== Segment start ==
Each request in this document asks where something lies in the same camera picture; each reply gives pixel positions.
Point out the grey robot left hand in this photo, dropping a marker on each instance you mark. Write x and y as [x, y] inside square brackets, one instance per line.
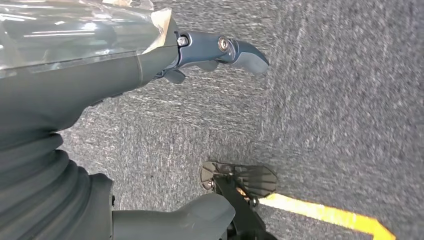
[66, 82]

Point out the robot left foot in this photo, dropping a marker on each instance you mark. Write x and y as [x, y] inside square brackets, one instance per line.
[251, 179]

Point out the yellow floor tape square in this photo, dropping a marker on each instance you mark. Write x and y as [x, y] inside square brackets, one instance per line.
[314, 212]

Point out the black robot left leg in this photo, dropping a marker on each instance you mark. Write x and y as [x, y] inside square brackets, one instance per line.
[242, 215]
== Segment end ==
THE PROBLEM → If a record holds a picture, leave the picture out, but repeat every line exactly.

WRITTEN SOLUTION →
Each request in this document asks where something lies in the same camera picture; each reply gives pixel positions.
Point out the grey robot left hand in this photo, dropping a marker on each instance you mark. Write x and y as [x, y] inside square brackets, one instance per line.
[66, 82]

Point out the robot left foot in this photo, dropping a marker on each instance you mark. Write x and y as [x, y] inside square brackets, one instance per line.
[251, 179]

Point out the yellow floor tape square in this photo, dropping a marker on each instance you mark. Write x and y as [x, y] inside square brackets, one instance per line.
[314, 212]

Point out the black robot left leg in this photo, dropping a marker on each instance you mark. Write x and y as [x, y] inside square brackets, one instance per line.
[242, 215]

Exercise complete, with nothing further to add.